**Problem description**
All lines in the data that hold the word "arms" need copying.

(Items listed in a dataset)
= Beginning of Section =

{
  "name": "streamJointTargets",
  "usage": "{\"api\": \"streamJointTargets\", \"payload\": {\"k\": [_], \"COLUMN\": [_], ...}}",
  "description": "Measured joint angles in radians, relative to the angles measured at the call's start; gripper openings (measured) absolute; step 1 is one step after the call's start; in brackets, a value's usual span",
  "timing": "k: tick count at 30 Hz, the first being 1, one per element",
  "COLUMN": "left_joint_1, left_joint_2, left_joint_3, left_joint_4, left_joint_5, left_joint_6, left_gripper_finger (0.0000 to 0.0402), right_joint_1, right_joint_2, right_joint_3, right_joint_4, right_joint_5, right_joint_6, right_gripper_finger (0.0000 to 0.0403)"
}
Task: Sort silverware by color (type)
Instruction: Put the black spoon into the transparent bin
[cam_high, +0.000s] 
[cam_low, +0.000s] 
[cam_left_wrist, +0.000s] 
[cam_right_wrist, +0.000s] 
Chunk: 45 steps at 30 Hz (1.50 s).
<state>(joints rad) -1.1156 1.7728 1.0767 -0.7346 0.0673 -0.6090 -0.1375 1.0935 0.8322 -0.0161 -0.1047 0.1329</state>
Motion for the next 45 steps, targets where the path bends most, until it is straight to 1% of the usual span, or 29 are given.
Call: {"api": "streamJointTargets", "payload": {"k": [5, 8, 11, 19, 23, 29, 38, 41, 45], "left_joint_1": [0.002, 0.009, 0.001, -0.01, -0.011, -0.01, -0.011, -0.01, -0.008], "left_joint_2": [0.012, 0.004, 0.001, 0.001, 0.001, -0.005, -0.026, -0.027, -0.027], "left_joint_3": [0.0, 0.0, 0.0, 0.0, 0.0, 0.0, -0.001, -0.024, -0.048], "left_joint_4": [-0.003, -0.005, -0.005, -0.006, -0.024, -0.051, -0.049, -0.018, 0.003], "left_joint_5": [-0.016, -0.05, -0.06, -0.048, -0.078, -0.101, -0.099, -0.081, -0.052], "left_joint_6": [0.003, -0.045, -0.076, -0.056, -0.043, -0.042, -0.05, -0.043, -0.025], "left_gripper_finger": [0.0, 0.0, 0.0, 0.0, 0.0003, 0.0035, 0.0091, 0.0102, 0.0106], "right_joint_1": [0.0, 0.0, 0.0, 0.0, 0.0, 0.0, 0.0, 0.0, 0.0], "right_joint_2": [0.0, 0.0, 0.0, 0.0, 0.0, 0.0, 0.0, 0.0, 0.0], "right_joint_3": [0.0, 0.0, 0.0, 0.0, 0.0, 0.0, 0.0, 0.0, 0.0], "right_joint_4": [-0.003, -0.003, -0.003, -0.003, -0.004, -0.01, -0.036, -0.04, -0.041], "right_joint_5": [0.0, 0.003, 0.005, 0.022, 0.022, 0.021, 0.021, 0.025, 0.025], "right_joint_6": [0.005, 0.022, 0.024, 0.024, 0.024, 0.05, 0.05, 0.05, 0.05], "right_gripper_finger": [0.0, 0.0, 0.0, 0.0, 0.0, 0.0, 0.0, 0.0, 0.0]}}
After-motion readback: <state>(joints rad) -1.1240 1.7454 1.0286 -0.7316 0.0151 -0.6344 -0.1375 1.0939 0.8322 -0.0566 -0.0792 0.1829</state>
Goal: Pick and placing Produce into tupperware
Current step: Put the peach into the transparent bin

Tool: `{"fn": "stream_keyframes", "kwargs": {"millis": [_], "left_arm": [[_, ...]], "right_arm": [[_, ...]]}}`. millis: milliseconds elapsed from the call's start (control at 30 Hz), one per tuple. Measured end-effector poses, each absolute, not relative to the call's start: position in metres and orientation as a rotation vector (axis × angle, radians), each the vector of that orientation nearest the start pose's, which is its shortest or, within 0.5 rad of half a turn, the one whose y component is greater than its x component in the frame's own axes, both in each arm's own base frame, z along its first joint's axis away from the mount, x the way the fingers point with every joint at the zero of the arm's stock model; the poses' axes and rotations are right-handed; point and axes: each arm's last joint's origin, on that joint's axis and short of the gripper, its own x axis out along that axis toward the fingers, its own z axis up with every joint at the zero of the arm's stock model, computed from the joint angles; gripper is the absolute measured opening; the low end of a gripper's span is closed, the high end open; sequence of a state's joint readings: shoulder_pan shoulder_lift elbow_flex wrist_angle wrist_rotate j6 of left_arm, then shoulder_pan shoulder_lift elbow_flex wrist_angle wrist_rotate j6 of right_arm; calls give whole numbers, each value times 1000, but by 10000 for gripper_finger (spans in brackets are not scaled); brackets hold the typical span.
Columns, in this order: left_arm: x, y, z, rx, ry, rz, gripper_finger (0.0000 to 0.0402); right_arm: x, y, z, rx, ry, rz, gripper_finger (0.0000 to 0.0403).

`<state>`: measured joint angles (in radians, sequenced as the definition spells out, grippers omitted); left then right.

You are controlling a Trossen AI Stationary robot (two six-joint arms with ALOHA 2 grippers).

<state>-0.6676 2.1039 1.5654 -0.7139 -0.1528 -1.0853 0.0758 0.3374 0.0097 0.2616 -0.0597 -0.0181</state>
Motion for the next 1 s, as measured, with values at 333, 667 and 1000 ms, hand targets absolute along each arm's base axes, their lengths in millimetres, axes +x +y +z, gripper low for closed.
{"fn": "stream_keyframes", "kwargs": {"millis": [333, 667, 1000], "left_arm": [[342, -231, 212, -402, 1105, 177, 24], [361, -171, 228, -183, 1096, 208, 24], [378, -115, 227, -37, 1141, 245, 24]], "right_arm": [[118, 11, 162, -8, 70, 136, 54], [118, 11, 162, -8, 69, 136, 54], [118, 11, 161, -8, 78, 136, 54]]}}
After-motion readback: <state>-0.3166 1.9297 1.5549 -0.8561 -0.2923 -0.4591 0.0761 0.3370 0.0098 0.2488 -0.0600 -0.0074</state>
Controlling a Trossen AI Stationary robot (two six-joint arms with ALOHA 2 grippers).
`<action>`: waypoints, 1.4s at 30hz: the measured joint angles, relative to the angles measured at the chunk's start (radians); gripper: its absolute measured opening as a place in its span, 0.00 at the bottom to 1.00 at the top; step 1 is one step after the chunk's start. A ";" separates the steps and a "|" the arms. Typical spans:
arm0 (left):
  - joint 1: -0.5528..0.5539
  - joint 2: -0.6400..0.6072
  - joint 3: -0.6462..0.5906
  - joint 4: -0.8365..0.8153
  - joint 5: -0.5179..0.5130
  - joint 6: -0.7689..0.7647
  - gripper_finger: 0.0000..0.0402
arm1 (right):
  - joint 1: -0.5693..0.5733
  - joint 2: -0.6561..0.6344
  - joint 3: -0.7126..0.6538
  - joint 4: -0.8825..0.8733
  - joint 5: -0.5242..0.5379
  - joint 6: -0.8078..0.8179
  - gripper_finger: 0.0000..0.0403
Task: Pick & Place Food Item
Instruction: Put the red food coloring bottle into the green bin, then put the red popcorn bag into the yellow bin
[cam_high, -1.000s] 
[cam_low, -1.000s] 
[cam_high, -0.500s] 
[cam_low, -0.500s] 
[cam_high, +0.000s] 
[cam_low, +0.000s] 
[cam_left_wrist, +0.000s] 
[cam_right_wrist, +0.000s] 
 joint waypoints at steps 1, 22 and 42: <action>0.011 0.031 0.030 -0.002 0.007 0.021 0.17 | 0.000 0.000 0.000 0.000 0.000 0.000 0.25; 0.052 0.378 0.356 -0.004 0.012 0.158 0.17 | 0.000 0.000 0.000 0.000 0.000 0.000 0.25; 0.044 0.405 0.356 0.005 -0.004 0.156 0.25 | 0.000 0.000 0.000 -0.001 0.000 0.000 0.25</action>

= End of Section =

**Answer for this exercise**
You are controlling a Trossen AI Stationary robot (two six-joint arms with ALOHA 2 grippers).
Controlling a Trossen AI Stationary robot (two six-joint arms with ALOHA 2 grippers).
`<action>`: waypoints, 1.4s at 30hz: the measured joint angles, relative to the angles measured at the chunk's start (radians); gripper: its absolute measured opening as a place in its span, 0.00 at the bottom to 1.00 at the top; step 1 is one step after the chunk's start. A ";" separates the steps and a "|" the arms. Typical spans:

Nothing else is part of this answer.